§ **Information supplied**:
--------------------------------

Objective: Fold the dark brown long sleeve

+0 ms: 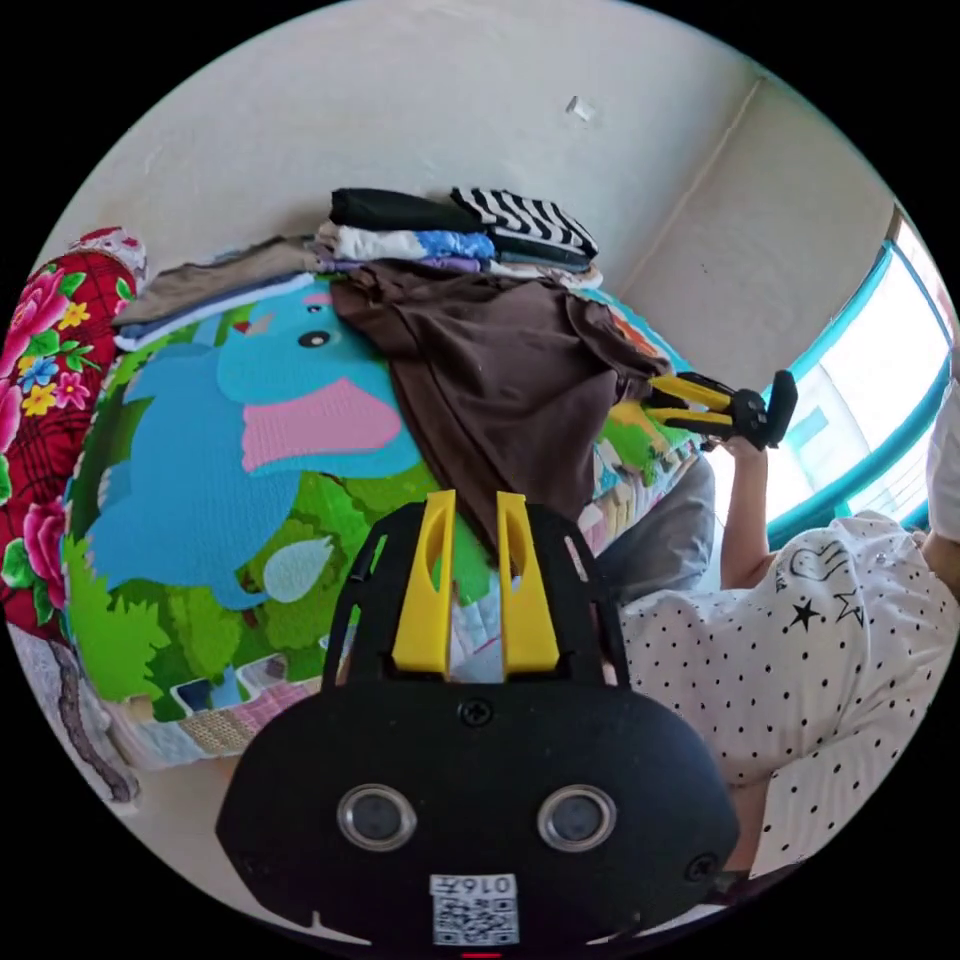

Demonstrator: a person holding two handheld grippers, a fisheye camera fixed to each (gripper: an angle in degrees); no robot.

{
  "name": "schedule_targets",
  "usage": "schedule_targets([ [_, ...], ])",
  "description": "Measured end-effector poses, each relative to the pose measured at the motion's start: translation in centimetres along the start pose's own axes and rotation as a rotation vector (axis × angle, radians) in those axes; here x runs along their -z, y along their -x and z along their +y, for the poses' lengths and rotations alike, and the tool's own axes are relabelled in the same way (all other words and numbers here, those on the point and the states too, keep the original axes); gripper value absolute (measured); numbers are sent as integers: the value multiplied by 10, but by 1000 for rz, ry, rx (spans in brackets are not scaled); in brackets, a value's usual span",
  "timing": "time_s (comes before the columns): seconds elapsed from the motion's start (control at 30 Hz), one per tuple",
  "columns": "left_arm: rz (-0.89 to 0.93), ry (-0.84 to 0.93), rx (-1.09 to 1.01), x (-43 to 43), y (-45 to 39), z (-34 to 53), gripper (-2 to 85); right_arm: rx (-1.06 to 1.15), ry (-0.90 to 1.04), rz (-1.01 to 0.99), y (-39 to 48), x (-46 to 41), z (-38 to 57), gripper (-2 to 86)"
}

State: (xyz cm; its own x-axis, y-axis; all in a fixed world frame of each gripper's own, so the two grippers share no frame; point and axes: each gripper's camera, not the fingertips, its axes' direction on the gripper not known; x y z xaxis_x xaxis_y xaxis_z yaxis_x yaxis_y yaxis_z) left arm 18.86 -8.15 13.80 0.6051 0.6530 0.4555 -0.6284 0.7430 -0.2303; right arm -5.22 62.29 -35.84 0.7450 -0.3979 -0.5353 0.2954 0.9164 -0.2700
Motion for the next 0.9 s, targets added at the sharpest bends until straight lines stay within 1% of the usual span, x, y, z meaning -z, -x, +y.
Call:
schedule_targets([
  [0.07, 23, 76, -13, -21, -6, 0, 83, -66, 31, 19, -7, -24, -20, 115],
  [0.1, 0, 111, -9, -32, -10, -1, 91, -77, 46, 28, -9, -31, -24, 113],
  [0.17, -32, 63, -15, -32, -17, 1, 80, -90, 148, 95, -14, -55, -40, 87],
  [0.23, -51, 95, -4, -37, -17, -1, 44, -65, 159, 130, -14, -58, -47, 51],
  [0.3, -15, 33, 32, -26, -12, -1, 7, -77, 121, 136, -18, -47, -52, 29],
  [0.33, -12, 10, 39, -22, -11, 0, 4, -100, 93, 116, -25, -36, -54, 21],
  [0.43, 46, -142, 86, 9, 1, 9, -5, -200, -11, 82, -51, 7, -52, 13],
  [0.5, 135, -239, 103, 28, 11, 19, -7, -272, -77, 54, -69, 35, -45, 10],
  [0.53, 152, -250, 102, 30, 12, 21, -7, -288, -96, 24, -77, 47, -41, 10],
  [0.57, 167, -244, 99, 32, 13, 24, -7, -252, -63, -30, -79, 53, -38, 10],
  [0.63, 121, -158, 86, 28, 9, 27, -8, -145, 24, -79, -72, 55, -33, 11],
  [0.67, 74, -100, 65, 25, 3, 29, -7, -112, 11, -27, -66, 63, -29, 11],
  [0.7, 52, -56, 26, 22, -5, 32, -6, -116, -21, 6, -64, 69, -26, 13],
  [0.73, 44, -45, 7, 21, -10, 34, -5, -139, -106, 31, -65, 83, -21, 15],
  [0.77, 38, -35, -20, 20, -17, 36, -4, -159, -207, 10, -68, 97, -18, 16],
  [0.83, 29, -20, -27, 17, -24, 37, -1, -179, -319, -16, -71, 107, -20, 20],
  [0.9, -18, 8, -12, 10, -29, 33, 10, -160, -324, -5, -68, 99, -36, 25],
])
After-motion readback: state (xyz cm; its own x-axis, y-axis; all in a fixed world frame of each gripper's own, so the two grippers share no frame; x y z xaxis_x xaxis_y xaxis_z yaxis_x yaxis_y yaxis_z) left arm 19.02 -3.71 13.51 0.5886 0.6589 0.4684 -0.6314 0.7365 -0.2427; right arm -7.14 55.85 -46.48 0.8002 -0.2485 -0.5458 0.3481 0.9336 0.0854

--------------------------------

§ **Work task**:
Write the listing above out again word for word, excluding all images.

§ **Exercise answer**:
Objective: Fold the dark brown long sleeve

+0 ms: 

Demonstrator: a person holding two handheld grippers, a fisheye camera fixed to each (gripper: an angle in degrees); no robot.

{
  "name": "schedule_targets",
  "usage": "schedule_targets([ [_, ...], ])",
  "description": "Measured end-effector poses, each relative to the pose measured at the motion's start: translation in centimetres along the start pose's own axes and rotation as a rotation vector (axis × angle, radians) in those axes; here x runs along their -z, y along their -x and z along their +y, for the poses' lengths and rotations alike, and the tool's own axes are relabelled in the same way (all other words and numbers here, those on the point and the states too, keep the original axes); gripper value absolute (measured); numbers are sent as integers: the value multiplied by 10, but by 1000 for rz, ry, rx (spans in brackets are not scaled); in brackets, a value's usual span",
  "timing": "time_s (comes before the columns): seconds elapsed from the motion's start (control at 30 Hz), one per tuple",
  "columns": "left_arm: rz (-0.89 to 0.93), ry (-0.84 to 0.93), rx (-1.09 to 1.01), x (-43 to 43), y (-45 to 39), z (-34 to 53), gripper (-2 to 85); right_arm: rx (-1.06 to 1.15), ry (-0.90 to 1.04), rz (-1.01 to 0.99), y (-39 to 48), x (-46 to 41), z (-38 to 57), gripper (-2 to 86)"
}

State: (xyz cm; its own x-axis, y-axis; all in a fixed world frame of each gripper's own, so the two grippers share no frame; point and axes: each gripper's camera, not the fingertips, its axes' direction on the gripper not known; x y z xaxis_x xaxis_y xaxis_z yaxis_x yaxis_y yaxis_z) left arm 18.86 -8.15 13.80 0.6051 0.6530 0.4555 -0.6284 0.7430 -0.2303; right arm -5.22 62.29 -35.84 0.7450 -0.3979 -0.5353 0.2954 0.9164 -0.2700
Motion for the next 0.9 s, targets added at the sharpest bends until straight lines stay within 1% of the usual span, x, y, z meaning -z, -x, +y.
Call:
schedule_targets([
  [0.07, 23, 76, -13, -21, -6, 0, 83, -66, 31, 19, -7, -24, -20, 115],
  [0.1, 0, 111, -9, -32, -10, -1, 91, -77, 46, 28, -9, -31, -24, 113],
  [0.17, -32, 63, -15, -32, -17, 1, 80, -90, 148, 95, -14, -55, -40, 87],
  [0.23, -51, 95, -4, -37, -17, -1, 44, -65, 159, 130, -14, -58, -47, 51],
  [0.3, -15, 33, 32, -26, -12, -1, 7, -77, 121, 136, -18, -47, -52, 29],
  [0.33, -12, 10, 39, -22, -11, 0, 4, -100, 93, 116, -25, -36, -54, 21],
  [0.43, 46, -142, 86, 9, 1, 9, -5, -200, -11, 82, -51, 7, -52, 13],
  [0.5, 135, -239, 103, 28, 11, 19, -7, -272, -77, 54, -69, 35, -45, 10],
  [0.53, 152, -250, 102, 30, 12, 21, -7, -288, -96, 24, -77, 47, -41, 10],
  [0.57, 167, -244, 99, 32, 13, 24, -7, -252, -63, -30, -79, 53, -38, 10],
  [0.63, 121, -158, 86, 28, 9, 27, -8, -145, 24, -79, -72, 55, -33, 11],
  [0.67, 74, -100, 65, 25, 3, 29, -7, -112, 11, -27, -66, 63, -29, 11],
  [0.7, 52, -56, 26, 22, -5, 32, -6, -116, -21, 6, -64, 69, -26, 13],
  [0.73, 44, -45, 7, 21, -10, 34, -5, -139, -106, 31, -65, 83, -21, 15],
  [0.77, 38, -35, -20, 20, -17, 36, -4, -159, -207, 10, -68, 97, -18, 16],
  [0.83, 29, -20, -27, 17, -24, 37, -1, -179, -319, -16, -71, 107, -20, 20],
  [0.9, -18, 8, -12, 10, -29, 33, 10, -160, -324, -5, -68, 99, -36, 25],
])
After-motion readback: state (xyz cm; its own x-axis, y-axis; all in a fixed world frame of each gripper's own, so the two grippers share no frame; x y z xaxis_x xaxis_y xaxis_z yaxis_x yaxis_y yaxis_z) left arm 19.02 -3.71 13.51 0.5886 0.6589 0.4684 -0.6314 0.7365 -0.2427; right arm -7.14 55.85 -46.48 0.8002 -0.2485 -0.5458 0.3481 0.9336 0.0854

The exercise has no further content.